Thursday, February 01, 2007

Microsoft Vista Voice Recognition Exploit

One of the great features of the new Microsoft Vista operating system is its new voice recognition and control software. It's supposed to be really good, as in good enough to replace Dragon Naturally Speaking or other similar products. The most unique factor is that it does not require "training"--meaning, the software doesn't have to be taught what your voice sounds like. This is great because, well, reading 20 pages of text to some software to teach it what you sound like is a real bore. Not to mention, most of these products only print the text you need to read on the screen, making it more difficult for those with visual impairments to train the software.

Unfortunately, not having to train the software has a downside: the computer will recognize any voice and respond to its commands. So, if you happen to go to a website that has a sound clip that issues voice commands to the computer, your computer will follow the commands.
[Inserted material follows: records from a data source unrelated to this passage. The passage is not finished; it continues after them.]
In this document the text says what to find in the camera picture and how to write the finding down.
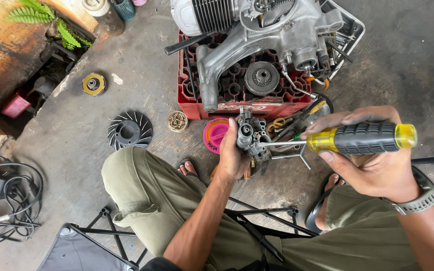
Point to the round metal clutch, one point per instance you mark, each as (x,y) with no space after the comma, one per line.
(262,78)

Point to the white round container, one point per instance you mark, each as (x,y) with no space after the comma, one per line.
(95,6)

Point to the yellow round pulley part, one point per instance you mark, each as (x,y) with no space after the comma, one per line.
(94,84)

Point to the green fern plant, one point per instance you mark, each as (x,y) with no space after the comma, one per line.
(36,13)

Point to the pink plastic box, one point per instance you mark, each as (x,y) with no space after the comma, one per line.
(15,106)

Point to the teal mesh cup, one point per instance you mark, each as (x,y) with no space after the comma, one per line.
(123,8)

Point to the black metal rod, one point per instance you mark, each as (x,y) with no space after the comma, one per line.
(190,71)

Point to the red plastic bottle crate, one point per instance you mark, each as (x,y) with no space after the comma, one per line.
(239,107)

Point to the round metal tool pan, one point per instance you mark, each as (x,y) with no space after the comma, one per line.
(322,111)

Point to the silver scooter engine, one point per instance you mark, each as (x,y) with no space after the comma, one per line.
(273,34)

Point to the grey wrist watch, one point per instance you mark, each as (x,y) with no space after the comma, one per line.
(422,195)

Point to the black finned flywheel fan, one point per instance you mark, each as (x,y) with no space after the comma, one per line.
(130,130)

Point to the black sandal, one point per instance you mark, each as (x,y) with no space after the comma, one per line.
(317,210)
(187,168)

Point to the black folding chair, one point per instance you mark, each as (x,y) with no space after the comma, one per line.
(96,244)

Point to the olive green trousers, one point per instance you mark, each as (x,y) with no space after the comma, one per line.
(156,195)

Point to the grey plastic tool tray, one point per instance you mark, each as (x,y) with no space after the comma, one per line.
(352,30)

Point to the person's left hand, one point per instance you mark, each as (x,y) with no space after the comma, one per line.
(230,160)

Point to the small tin of brass parts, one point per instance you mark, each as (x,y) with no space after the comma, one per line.
(177,121)

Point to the pink round plastic lid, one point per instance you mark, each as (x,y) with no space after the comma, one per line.
(214,133)

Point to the grey metal carburetor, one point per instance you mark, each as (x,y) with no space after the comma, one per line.
(252,135)

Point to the silver y-shaped socket wrench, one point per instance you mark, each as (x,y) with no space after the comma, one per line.
(299,155)

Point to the person's right hand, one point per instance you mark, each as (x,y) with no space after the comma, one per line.
(375,173)

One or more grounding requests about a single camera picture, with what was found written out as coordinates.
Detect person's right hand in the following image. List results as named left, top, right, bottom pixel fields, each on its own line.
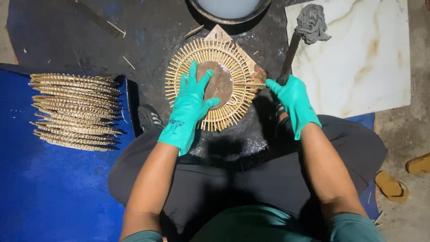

A few things have to be in place for this to work. First, you have to have Vista's speech recognition software enabled and configured. Second, you have to have speakers and a microphone connected to your computer. This is a far-fetched scenario, but one that users should be aware of, especially people with visual impairments who may be more likely to switch to Vista because of this new speech recognition software.

Edit: In my pondering of solutions for this, I realize that this is a difficult problem.

My first instinct was to create a "voiceprint" and associate that with authorized users on the computer, then require that the voiceprint match the command giver's voice for any system commands (delete, file navigation, file transfer, etc.). But, that's easier said than done. First, creating a voiceprint is a difficult task since voices change. Then, the overhead of constantly comparing the speaker's voice to the voiceprint for commands is significant. Implementation would be time and resource intensive, and, once implemented, hardware minimum requirements would likely be higher.

The other option would be to develop a method to distinguish what sounds are being played through the computer's speakers. But again, it's easier said than done and would require a HUGE amount of work and code (not to mention, I don't think there's any current research into this sort of technology).

I don't really see Microsoft fixing this any time soon.

1 comment:

Rosemary said...

Thanks for sharing this information with the Wheelie Catholic blog. I don't need Voice Recognition yet, but I can already tell my typing requires more and more spell check and revisions. Eventually, I will need it, so I'll follow this story carefully.